-- Exercise --
Looking at the entries underneath, work out how many lines contain "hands". Write only that number.
===== Data supplied
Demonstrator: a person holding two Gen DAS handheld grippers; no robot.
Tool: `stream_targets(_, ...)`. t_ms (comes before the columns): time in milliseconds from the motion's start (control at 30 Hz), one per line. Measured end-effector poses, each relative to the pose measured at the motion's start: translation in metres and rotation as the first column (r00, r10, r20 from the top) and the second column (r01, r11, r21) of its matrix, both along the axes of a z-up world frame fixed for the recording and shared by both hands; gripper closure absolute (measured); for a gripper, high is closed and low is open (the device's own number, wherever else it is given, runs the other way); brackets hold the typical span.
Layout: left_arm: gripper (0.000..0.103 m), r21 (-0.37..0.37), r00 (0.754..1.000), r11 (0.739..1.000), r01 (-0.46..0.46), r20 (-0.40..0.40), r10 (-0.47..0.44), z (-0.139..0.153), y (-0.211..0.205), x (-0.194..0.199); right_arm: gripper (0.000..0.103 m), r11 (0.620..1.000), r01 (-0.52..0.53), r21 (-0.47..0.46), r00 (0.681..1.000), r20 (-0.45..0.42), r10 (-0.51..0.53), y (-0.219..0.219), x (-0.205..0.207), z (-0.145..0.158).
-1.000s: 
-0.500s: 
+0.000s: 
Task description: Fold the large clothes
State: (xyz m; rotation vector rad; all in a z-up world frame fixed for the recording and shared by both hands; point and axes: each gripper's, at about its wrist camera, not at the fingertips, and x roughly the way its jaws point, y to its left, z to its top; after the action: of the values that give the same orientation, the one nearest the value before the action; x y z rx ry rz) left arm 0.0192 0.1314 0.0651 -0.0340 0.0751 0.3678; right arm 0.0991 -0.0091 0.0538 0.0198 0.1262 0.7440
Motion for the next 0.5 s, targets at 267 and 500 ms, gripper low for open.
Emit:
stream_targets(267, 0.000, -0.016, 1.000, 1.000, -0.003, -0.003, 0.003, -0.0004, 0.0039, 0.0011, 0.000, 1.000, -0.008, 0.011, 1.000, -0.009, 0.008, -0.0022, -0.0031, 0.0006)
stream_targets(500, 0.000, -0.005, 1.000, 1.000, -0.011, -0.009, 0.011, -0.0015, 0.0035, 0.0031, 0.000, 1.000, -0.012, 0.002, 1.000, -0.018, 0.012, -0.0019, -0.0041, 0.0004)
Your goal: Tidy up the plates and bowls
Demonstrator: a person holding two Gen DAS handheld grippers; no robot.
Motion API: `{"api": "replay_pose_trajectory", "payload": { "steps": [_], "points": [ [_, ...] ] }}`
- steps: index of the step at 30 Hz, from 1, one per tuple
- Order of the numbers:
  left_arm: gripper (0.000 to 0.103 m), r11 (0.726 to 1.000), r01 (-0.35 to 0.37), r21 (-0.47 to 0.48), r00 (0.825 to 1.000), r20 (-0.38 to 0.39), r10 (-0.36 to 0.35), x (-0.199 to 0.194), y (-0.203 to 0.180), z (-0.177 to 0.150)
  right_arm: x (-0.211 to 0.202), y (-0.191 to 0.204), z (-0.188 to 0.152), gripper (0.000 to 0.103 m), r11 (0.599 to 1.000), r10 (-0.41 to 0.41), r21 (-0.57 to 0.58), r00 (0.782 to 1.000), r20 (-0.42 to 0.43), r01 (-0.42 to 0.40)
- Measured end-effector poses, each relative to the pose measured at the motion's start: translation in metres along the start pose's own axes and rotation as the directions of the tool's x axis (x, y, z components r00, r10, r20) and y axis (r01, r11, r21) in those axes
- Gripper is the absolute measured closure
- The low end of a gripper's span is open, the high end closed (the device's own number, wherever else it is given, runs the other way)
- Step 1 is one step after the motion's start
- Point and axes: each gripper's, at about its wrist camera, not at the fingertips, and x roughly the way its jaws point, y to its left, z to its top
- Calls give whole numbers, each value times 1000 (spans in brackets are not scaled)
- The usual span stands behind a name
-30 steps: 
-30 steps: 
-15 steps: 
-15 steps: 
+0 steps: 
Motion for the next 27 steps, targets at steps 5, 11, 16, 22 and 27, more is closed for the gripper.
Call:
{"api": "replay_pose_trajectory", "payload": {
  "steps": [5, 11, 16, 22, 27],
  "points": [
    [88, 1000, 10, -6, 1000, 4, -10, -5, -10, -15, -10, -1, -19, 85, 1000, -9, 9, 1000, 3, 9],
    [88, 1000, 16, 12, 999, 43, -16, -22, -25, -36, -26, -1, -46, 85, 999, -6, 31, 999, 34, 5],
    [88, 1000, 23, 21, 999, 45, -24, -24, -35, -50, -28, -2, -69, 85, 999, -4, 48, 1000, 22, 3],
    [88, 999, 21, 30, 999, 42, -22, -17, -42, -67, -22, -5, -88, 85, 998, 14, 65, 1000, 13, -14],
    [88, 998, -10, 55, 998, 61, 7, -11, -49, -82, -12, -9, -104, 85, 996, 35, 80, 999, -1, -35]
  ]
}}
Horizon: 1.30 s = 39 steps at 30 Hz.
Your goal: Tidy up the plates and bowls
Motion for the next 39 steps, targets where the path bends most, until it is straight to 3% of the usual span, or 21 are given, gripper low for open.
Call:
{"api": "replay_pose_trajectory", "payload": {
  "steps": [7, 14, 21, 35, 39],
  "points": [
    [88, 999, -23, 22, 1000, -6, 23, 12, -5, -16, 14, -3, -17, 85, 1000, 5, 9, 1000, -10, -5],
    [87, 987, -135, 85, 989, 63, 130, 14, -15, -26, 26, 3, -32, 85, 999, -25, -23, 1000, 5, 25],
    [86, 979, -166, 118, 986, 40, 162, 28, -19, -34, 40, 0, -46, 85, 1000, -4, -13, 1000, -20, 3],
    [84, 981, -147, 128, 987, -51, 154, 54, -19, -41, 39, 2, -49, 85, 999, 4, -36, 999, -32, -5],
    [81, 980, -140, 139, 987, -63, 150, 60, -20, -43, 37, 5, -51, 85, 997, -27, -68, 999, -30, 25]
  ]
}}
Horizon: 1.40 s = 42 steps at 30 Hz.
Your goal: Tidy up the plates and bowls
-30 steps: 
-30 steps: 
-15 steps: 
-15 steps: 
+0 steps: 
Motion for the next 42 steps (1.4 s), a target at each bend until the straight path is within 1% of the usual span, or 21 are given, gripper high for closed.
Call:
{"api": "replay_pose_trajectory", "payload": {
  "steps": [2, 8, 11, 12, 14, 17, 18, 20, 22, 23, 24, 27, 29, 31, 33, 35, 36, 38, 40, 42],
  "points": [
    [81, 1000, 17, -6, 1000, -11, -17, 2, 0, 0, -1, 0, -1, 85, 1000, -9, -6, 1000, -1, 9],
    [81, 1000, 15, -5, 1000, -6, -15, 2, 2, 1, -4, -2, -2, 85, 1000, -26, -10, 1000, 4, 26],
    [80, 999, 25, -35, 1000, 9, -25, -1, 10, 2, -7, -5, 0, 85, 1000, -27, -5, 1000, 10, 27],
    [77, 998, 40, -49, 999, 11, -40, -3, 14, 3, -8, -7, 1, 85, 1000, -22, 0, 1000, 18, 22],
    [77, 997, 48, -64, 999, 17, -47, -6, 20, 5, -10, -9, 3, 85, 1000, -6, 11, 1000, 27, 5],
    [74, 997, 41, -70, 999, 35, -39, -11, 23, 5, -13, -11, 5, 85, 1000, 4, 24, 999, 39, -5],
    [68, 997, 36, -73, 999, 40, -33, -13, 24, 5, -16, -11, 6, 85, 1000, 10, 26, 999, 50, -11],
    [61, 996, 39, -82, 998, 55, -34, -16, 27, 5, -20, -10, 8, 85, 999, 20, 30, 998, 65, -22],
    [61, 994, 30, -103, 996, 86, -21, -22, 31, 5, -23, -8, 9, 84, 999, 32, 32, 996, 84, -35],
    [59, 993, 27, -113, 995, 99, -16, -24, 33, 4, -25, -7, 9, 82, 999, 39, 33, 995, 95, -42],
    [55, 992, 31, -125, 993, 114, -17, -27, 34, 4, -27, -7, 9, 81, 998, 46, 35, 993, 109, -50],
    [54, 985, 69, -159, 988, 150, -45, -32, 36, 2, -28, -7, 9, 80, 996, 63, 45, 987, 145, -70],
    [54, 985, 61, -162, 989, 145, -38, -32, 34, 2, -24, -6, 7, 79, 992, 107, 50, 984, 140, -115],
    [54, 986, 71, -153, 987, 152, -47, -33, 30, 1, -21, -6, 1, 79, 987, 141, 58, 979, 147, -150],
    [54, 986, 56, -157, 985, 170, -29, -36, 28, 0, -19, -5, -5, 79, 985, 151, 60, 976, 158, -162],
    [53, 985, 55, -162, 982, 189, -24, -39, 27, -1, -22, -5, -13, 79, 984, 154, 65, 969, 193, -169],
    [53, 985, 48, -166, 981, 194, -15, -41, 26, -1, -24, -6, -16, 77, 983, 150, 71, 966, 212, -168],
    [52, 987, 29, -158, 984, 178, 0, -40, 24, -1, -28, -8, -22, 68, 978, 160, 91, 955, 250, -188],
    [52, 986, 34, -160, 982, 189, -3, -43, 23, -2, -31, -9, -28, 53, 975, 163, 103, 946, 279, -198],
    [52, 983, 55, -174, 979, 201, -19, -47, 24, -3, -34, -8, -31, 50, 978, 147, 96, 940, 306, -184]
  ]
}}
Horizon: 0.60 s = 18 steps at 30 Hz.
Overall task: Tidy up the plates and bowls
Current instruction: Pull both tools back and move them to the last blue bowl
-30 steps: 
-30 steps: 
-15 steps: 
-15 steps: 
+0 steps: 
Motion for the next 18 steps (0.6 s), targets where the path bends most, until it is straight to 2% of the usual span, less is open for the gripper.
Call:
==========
-- Output of the exercise --
2